Diese engagierten jungen Leute seien dankbar für die Wahlbeobachtung – und nun arbeiteten sie an ihrem „Plan B“, so Türk-Nachbaur. „Viele saßen auf gepackten Koffern. Sehr, sehr gut ausgebildete junge Menschen, vor allem im medizinischen Bereich oder im Ingenieurbereich warteten nur darauf, wie die Wahl ausgehen würde.“
Hoffnung auf Fachkräfte aus der Türkei kann Türk-Nachbaur den Deutschen auf dieser Basis aber nicht machen: „Das Zielland soll nicht Deutschland sein, das haben sie uns auch gesagt.“ Stattdessen solle es für sie vor allem in die USA, nach Kanada, Australien oder Neuseeland gehen. Bemerkenswert war die Antwort, die Türk-Nachbaur auf ihre Frage an eine Medizinerin erhielt, ob sie denn auch als Ärztin nach Deutschland kommen würde: „Nein, auch dort seien ihr zu viele Erdogan-Anhänger.“
Das Fazit der Wahlbeobachterin
Dennoch: Als Wahlbeobachterin blieb Türk-Nachbaur im Nachgang der Türkeiwahl die Feststellung, dass die Wahl sehr transparent organisiert gewesen sei – sie habe in ihrer Funktion lediglich Kleinigkeiten zu bemängeln gehabt, „das war alles nicht wahlentscheidend“ und sei im Abschlussbericht vermerkt worden. Bei der Auszählung der Stimmen der Auslandstürken habe es reichlich Gewusel gegeben, viele tausend Menschen hätten gleichzeitig „diese Millionen von Stimmen ausgezählt“, das sei beeindruckend gewesen. „Die Polizei konnte die Rangeleien, die dort entstanden sind, aber schnell beruhigen.“
Die schonungslose, persönliche Einschätzung
Und doch zieht die Sozialdemokratin schonungslos ein ernüchterndes Fazit zur Türkei-Wahl: „Mit Fairness hat das Ganze überhaupt nichts zu tun!“ Die Wahl habe nicht in einem Umfeld stattgefunden, das den demokratischen Grundprinzipien entspreche. „Präsident Erdogan hat all seine Macht dafür genutzt, um Wahlkampf für sich zu machen und seine Kontrahenten zu diskreditieren und zu verunglimpfen – 90 Prozent der Medien sind entweder Erdogan nahe oder die Sende-Anstalten gehören Familienangehörigen von ihm.“
Der Oppositionsführer Kemal Kilicdaroglu sei überhaupt nicht in diesen Medien vorgekommen – oder „wenn er vorkam, dann wurde er in Fake-Videos und Fake-Nachrichten diskreditiert.“ Er sei in die Nähe der terroristischen Organisation PKK gerückt worden – „und wir haben gesehen, es hat bei den Menschen leider gefruchtet“.

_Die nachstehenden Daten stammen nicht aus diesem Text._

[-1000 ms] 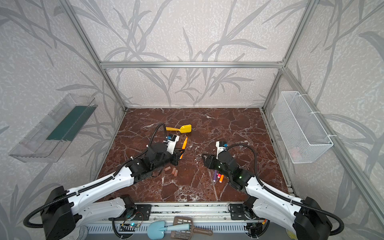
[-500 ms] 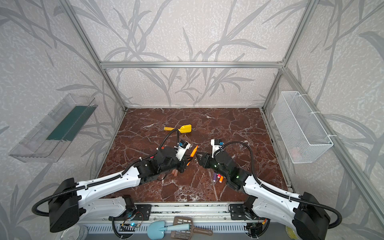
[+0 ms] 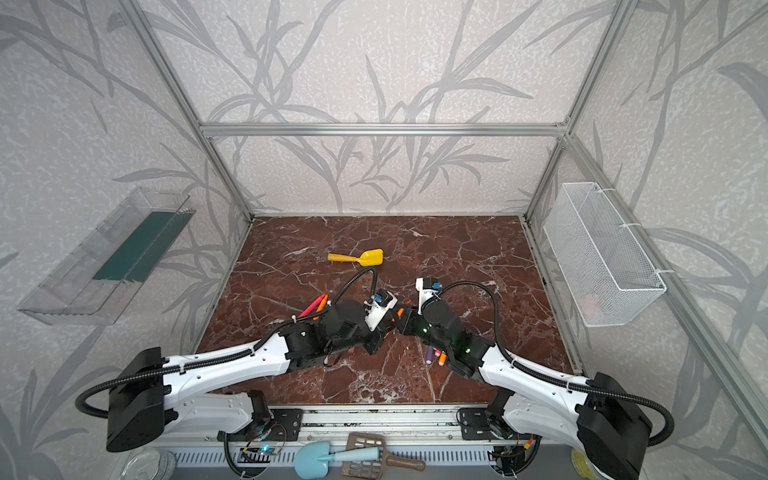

„Ich bin sehr enttäuscht, was diese Wahl angeht“, gibt Türk-Nachbaur zu. Die türkische Gesellschaft sei sehr gespalten, die Demokratie sei weitgehend abgebaut worden. Und sie mache sich „große Sorgen, was die wirtschaftliche Situation in der Türkei angeht“.
Welche Lehren lassen sich für Türk-Nachbaur ziehen?
Für Türk-Nachbaur steht fest: „Es ist an der Zeit, dass wir unsere künftige Türkei-Politik mal offen diskutieren!“ So werde der sogenannte Flüchtlingsdienst mit der Türkei dort „sehr, sehr kritisch diskutiert“.
In einem „so reichen Land wie Deutschland“ gehen Bürgermeister, Landräte und Ministerpräsidenten nach der Aufnahme von 1,1 Millionen Geflüchteten – meist Kriegsflüchtlingen aus der Ukraine – auf die Barrikaden und bitten dringend um Unterstützung. In der Türkei lebten acht bis zehn Millionen Geflüchtete, da sei es „simpel herzuleiten“, dass „die Wut sich auch vor allem auf die Schwächsten konzentriert.“ Es werde nun darüber zu reden sein, wie man damit umgeht.